The trial concluded that physiotherapy provided no benefits for pain, function or quality of life outcomes but resulted in improvement in shoulder movement and increased participant-perceived improvement. In particular, the estimated mean difference in SPADI at 12 weeks was − 3.2 (95% CI: − 9.3, 2.9), p = 0.302. The estimated mean difference in total shoulder flexion at 12 weeks was 9.5 (95% CI: 2.9, 16.0), p = 0.005. Finally, the relative risk for improvement was 1.4 (95% CI: 1.1, 1.8), p = 0.016.
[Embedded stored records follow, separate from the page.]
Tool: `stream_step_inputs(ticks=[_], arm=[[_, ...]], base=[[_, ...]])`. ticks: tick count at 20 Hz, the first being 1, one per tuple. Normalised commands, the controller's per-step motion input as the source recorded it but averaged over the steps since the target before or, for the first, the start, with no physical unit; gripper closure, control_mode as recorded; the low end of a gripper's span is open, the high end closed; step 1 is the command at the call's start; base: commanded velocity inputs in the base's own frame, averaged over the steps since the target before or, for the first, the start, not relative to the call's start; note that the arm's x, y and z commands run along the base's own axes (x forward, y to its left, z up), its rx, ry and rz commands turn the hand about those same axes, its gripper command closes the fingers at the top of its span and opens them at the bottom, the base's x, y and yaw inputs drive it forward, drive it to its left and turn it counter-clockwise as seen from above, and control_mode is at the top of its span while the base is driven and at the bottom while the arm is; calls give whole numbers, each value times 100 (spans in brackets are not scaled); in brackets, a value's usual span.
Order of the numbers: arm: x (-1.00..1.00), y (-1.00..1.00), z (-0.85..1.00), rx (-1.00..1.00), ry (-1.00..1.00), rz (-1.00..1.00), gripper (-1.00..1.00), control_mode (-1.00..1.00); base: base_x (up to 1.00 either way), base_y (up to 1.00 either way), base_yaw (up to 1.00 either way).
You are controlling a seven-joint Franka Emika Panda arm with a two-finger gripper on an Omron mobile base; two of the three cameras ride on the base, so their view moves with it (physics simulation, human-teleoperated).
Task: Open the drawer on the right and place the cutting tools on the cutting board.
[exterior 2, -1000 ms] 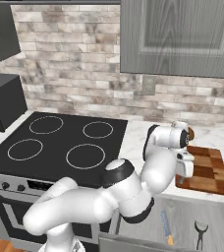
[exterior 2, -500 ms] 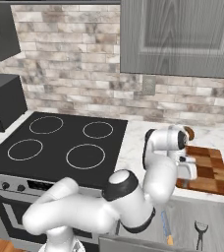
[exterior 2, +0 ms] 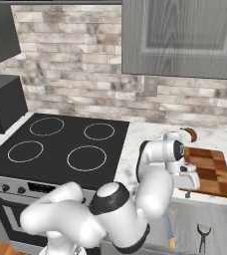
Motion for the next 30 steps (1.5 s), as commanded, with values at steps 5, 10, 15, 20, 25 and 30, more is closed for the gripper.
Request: stream_step_inputs(ticks=[5,10,15,20,25,30], arm=[[-18,0,-18,11,-1,14,-100,-100],[0,3,2,0,-1,-2,-100,-100],[0,30,9,0,-5,-28,-100,-100],[0,3,0,0,0,-41,-100,-100],[6,6,0,0,0,-43,-100,-100],[0,-3,-18,0,0,-2,-100,-100]], base=[[0,0,0],[0,0,0],[0,0,0],[0,0,0],[0,0,0],[0,0,0]])
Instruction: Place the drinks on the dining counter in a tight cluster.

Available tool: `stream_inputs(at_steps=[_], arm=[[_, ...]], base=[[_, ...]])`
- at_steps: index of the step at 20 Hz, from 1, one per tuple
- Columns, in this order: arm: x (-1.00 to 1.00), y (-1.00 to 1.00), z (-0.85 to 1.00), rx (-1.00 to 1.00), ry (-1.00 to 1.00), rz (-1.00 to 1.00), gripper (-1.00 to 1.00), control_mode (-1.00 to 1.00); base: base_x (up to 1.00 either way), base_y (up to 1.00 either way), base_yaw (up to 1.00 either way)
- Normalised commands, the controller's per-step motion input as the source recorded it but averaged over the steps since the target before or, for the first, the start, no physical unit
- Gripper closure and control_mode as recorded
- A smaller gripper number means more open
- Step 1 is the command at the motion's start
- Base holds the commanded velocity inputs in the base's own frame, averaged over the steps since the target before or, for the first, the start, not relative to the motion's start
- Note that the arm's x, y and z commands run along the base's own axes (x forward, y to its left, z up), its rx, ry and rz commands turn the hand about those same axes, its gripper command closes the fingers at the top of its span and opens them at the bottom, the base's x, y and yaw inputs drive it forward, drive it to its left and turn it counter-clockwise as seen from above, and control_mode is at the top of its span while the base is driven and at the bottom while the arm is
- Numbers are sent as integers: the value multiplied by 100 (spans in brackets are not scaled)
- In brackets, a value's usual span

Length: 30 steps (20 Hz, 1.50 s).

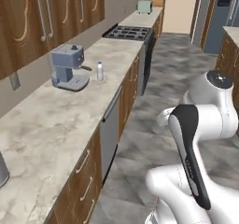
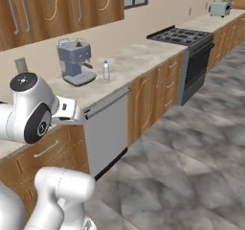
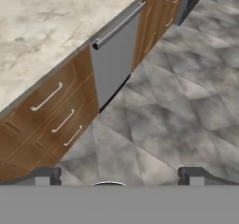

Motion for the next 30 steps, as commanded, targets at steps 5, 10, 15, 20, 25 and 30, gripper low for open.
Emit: stream_inputs(at_steps=[5,10,15,20,25,30], arm=[[0,0,0,0,0,0,-100,100],[0,0,0,0,0,0,-100,100],[0,0,0,0,0,0,-100,100],[0,0,0,0,0,0,-100,100],[0,0,0,0,0,0,-100,100],[0,0,0,0,0,0,-100,100]], base=[[100,-45,19],[100,-98,35],[100,-98,42],[100,-88,49],[100,-84,53],[94,-75,52]])
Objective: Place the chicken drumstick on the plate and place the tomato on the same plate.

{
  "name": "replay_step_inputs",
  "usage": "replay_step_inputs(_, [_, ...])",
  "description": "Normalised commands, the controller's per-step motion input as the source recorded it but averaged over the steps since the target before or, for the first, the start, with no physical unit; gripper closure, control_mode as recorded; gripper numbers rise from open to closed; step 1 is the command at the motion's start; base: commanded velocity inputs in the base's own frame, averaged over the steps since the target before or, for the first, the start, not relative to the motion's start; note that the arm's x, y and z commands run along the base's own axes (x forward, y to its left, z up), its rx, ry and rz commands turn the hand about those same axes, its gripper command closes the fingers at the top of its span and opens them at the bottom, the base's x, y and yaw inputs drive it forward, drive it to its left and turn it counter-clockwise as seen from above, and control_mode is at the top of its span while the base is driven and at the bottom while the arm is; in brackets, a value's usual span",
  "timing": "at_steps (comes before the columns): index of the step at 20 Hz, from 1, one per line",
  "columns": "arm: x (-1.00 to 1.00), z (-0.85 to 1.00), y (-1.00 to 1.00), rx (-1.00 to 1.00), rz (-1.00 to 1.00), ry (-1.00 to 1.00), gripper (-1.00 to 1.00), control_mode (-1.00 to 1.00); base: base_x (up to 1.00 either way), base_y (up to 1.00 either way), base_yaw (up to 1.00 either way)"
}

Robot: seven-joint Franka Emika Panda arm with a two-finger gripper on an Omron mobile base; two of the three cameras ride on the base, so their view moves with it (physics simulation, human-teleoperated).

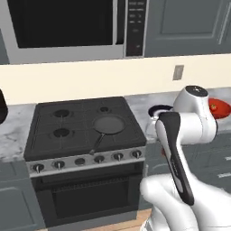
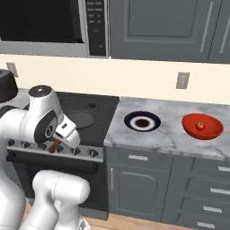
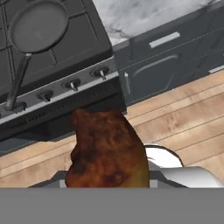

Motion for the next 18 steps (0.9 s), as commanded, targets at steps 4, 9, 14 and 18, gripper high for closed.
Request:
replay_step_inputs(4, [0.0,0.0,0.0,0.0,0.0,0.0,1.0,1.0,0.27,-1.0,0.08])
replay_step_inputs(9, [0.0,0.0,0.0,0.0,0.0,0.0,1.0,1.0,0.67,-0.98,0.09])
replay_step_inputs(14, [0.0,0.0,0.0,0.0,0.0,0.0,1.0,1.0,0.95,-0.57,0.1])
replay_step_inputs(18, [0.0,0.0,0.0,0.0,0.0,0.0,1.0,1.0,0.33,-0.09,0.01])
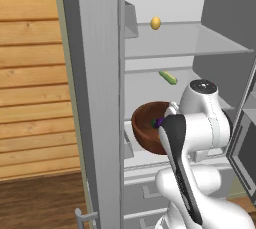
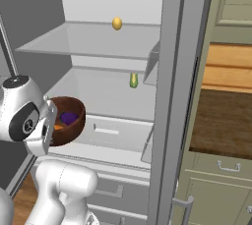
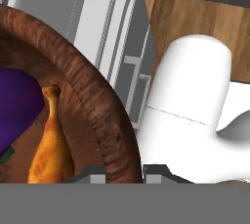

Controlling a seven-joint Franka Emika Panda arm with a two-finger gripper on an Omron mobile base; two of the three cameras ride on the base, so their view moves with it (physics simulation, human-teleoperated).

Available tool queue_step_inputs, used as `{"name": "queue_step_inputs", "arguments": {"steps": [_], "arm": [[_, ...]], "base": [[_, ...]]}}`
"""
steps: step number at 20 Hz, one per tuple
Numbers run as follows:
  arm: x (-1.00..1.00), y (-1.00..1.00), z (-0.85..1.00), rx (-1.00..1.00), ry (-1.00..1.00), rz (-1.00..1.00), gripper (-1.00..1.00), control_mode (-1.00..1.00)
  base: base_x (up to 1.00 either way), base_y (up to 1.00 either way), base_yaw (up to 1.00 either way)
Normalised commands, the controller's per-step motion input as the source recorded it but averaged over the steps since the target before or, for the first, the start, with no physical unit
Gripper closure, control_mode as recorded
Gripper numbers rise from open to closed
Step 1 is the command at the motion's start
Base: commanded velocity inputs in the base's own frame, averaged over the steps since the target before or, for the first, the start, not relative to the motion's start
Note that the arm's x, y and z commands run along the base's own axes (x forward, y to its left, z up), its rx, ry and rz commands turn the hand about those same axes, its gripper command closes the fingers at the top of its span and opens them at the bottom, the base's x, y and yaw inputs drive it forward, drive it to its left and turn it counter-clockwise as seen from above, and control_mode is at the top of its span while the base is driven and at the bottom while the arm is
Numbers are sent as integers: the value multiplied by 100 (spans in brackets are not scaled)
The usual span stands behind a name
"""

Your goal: Pick the chicken drumstick and eggplant from their plates and place them in the bowl. Then put the bowl in the fridge.

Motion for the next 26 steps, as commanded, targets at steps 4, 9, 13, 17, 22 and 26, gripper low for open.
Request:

We have taken a random sample of approximately 80% of the participants from the trial for our current analysis. We estimate the effect of physiotherapy on the three outcome measures mentioned earlier—total shoulder flexion, SPADI and participant-perceived improvement—at 12 weeks post-randomisation. These analyses are for illustration of the methods only; clinical implications of the trial are discussed in the original paper 27.

7.2 Statistical analysis

We conducted all statistical analyses using Stata version 11.1 28. For the two continuous outcomes, we calculated the unadjusted difference in means between treatment groups at 12 weeks. We obtained covariate-adjusted estimates, adjusting for the baseline measurement of the outcome, from linear regression models for each outcome including the baseline outcome measurement and treatment arm as independent variables. We calculated IPTW estimates of the mean difference. For the latter, we estimated the propensity score separately for each continuous outcome, using a logistic regression model of treatment on the baseline value of the continuous outcome variable. For the IPTW treatment effect estimates, we report the usual robust standard errors from a probability-weighted regression model (using Stata′s ‘pweight’ option) of outcome on treatment, weighting by the inverse of the probability of receiving the treatment actually received. We also report corrected standard errors calculated from Equation (4).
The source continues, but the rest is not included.